# [What is required]
Find and copy every line in the records that includes the string "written".

Stored entries:
----

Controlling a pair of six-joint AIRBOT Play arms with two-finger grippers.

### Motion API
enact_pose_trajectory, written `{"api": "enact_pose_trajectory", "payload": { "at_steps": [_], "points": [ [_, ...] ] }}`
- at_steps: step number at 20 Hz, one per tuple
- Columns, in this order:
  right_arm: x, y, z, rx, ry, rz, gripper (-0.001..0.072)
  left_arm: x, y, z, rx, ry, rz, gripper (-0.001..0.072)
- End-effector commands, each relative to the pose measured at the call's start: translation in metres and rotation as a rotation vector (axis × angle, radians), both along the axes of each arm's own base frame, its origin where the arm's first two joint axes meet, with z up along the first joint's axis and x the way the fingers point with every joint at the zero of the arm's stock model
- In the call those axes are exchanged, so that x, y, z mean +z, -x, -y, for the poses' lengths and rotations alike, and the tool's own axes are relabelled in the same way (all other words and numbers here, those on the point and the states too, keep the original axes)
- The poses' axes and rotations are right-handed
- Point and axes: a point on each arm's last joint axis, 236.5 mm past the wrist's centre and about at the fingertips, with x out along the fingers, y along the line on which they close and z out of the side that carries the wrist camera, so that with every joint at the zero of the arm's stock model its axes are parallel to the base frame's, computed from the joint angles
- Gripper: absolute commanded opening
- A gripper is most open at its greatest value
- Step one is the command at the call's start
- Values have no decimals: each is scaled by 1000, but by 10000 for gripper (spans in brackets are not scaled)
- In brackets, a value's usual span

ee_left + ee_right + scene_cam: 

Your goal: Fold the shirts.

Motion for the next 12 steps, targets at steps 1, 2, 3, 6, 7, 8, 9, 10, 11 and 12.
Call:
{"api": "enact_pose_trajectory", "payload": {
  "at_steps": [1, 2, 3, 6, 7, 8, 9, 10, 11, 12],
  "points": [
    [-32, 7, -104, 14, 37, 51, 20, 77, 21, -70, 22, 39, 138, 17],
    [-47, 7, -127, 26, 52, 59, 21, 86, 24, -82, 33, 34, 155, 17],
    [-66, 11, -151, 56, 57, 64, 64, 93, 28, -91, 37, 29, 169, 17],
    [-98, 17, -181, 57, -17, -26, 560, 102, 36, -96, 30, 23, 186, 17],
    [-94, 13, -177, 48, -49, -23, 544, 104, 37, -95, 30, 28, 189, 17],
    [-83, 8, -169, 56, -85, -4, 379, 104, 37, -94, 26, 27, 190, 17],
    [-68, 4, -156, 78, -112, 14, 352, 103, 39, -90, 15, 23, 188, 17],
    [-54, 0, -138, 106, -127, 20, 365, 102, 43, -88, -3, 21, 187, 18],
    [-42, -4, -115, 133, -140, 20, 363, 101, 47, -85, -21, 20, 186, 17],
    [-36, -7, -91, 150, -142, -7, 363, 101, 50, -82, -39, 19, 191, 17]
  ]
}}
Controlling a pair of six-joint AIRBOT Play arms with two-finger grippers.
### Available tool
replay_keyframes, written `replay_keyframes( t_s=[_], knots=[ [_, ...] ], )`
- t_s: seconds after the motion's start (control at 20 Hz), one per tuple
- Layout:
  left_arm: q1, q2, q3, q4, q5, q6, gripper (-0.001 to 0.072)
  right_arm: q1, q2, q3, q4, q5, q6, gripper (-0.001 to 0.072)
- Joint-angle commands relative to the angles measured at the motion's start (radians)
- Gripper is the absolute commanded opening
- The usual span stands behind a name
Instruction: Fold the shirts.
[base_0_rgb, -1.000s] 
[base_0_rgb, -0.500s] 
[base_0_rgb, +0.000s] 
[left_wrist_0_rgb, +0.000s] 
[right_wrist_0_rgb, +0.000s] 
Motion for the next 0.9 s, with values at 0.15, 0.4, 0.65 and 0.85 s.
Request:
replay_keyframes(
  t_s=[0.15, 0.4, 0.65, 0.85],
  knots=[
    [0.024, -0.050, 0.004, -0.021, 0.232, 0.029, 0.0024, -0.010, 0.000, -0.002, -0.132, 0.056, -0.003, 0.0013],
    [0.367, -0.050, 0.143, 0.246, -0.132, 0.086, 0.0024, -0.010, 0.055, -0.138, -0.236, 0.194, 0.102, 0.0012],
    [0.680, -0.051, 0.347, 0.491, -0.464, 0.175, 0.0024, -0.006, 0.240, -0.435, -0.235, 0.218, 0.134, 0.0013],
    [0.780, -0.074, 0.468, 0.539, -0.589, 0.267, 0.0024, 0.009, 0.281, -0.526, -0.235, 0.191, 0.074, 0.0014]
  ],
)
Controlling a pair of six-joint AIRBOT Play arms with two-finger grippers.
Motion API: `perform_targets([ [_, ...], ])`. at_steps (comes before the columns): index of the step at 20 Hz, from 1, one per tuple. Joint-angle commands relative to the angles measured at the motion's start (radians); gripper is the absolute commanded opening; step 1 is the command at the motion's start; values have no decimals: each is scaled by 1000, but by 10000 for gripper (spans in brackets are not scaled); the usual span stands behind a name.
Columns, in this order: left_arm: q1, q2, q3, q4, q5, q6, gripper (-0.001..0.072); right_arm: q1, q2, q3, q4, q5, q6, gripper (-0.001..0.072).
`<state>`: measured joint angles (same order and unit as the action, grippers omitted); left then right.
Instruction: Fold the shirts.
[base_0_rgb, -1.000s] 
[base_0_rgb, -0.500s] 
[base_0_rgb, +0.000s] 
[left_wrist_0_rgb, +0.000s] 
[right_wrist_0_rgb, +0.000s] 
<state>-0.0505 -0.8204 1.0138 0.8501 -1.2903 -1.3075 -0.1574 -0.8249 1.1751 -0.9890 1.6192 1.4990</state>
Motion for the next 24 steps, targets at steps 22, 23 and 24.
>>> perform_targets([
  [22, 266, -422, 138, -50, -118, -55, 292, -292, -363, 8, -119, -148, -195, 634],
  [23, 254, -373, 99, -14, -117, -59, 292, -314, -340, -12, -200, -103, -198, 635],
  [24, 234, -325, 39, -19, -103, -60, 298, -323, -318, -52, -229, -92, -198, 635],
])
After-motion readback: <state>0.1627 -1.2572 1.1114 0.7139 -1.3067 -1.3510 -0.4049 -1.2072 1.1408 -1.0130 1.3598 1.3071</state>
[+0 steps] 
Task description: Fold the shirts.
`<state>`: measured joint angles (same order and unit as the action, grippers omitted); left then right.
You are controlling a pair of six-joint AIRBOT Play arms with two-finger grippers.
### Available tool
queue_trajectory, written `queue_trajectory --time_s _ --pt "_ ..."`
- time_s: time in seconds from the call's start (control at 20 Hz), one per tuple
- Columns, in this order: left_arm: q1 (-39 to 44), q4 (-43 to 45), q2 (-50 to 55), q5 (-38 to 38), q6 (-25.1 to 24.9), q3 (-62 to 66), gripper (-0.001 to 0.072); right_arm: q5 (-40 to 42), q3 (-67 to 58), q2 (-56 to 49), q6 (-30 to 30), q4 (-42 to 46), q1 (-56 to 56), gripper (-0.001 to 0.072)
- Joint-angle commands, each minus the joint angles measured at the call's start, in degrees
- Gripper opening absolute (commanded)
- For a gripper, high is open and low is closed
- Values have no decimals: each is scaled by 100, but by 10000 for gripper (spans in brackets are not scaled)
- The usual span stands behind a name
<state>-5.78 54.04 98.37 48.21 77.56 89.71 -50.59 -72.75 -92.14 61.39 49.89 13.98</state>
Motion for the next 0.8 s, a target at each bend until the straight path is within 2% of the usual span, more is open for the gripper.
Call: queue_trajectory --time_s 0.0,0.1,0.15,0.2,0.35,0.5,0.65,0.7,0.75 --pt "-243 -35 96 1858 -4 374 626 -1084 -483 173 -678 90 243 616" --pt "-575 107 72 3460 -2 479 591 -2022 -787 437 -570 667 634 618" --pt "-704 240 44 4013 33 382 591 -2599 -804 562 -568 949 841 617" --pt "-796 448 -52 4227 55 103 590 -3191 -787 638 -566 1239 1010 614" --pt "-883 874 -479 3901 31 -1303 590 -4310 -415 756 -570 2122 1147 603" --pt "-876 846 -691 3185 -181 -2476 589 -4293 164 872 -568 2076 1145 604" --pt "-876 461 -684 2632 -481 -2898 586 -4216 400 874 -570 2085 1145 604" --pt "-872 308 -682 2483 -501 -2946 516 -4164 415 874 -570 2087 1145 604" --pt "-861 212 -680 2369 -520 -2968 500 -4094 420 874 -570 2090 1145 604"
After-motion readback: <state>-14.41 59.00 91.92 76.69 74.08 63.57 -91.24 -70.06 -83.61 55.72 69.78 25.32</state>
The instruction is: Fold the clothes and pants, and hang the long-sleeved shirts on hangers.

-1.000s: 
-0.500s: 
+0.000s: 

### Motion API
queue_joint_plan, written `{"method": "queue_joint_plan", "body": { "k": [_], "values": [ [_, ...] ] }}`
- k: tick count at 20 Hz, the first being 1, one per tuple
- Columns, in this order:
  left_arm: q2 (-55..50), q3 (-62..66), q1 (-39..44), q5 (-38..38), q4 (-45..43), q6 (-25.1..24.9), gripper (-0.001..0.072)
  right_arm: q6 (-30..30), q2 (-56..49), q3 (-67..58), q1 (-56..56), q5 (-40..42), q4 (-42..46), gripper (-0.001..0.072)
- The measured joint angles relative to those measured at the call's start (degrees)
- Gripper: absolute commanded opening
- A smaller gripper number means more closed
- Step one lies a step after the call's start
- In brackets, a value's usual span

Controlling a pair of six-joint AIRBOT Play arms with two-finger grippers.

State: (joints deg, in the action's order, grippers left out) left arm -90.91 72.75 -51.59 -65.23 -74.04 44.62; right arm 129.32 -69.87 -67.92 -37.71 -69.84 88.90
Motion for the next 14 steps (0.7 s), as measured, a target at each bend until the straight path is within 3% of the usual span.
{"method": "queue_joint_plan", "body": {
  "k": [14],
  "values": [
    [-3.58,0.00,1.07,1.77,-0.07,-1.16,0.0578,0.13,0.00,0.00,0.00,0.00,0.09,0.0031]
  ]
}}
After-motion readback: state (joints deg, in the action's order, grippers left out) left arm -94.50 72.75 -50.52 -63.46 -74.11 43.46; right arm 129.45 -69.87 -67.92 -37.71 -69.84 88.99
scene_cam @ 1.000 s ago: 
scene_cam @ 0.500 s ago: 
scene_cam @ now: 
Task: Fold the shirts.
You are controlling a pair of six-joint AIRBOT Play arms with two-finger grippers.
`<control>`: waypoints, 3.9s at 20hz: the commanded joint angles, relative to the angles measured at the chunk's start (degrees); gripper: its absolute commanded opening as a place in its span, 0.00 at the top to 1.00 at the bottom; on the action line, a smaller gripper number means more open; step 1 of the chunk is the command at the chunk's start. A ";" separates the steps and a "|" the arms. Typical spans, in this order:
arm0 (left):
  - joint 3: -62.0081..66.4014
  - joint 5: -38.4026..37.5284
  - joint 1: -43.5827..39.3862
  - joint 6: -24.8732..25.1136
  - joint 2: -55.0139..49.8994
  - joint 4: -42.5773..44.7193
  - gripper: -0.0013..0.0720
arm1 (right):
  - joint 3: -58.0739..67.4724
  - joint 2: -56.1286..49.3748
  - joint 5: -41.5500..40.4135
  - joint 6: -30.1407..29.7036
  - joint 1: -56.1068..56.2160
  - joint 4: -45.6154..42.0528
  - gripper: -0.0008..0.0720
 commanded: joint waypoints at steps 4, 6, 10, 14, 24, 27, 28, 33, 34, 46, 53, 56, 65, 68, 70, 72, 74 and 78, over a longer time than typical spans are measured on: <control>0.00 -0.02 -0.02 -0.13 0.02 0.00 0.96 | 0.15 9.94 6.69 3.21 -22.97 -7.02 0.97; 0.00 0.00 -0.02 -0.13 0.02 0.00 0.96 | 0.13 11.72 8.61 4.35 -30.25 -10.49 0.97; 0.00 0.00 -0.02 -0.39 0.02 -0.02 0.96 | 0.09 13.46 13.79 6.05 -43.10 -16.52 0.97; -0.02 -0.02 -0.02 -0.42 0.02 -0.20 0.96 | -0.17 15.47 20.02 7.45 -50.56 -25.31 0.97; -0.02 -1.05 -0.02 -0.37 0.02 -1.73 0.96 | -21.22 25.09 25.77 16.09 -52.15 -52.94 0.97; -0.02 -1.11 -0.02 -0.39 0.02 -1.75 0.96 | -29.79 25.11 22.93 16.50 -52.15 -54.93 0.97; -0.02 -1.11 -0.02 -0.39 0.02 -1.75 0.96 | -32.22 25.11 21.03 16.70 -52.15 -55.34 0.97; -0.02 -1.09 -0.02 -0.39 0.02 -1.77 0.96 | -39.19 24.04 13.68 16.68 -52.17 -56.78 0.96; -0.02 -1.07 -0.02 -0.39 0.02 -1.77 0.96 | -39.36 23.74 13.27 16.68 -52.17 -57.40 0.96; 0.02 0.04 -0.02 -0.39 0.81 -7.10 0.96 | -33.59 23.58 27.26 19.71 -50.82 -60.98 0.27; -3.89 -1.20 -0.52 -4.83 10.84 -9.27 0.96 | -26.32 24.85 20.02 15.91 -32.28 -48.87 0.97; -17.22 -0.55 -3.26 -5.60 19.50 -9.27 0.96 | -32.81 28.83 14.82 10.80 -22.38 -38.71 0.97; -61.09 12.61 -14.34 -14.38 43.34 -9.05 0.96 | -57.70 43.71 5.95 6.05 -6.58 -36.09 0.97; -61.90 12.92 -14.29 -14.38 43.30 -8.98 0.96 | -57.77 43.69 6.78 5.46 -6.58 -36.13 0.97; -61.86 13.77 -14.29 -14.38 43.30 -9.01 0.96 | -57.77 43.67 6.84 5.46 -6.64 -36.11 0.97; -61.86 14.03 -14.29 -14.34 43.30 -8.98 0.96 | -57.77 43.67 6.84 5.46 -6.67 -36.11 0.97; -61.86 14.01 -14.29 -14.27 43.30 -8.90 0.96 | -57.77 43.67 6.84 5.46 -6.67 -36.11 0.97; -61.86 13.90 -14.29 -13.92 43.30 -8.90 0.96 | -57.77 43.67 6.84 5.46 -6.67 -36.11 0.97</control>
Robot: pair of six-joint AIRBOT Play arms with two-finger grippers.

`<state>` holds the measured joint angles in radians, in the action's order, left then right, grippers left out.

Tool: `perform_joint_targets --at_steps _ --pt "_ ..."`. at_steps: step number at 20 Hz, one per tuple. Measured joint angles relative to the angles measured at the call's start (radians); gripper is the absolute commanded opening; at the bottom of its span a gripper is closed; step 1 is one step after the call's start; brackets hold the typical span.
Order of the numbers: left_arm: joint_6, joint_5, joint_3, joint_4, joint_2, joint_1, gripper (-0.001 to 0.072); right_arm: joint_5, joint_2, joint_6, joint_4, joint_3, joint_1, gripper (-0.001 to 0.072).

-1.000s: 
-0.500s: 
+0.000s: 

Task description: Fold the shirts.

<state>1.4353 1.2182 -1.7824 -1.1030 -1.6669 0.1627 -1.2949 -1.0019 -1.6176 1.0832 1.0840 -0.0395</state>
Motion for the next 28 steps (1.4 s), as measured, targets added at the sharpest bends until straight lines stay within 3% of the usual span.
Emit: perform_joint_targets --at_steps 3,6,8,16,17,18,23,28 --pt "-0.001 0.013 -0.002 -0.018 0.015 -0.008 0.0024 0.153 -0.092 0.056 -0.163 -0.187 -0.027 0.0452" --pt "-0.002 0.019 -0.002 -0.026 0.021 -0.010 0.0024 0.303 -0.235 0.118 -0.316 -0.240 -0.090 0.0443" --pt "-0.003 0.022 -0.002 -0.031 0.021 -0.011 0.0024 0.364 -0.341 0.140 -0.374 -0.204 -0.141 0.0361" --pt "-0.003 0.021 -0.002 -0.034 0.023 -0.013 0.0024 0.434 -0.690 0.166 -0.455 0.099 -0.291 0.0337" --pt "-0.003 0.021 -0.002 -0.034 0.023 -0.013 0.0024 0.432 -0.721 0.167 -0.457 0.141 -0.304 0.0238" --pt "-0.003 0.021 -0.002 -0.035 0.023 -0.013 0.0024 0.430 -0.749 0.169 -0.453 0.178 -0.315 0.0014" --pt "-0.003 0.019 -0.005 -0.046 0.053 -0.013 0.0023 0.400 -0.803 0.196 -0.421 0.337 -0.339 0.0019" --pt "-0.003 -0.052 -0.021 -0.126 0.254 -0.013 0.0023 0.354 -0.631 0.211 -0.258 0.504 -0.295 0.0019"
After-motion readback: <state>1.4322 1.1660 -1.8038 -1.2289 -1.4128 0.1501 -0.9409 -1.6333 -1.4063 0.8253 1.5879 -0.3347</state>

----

# [Result of this exercise]
enact_pose_trajectory, written `{"api": "enact_pose_trajectory", "payload": { "at_steps": [_], "points": [ [_, ...] ] }}`
replay_keyframes, written `replay_keyframes( t_s=[_], knots=[ [_, ...] ], )`
queue_trajectory, written `queue_trajectory --time_s _ --pt "_ ..."`
queue_joint_plan, written `{"method": "queue_joint_plan", "body": { "k": [_], "values": [ [_, ...] ] }}`

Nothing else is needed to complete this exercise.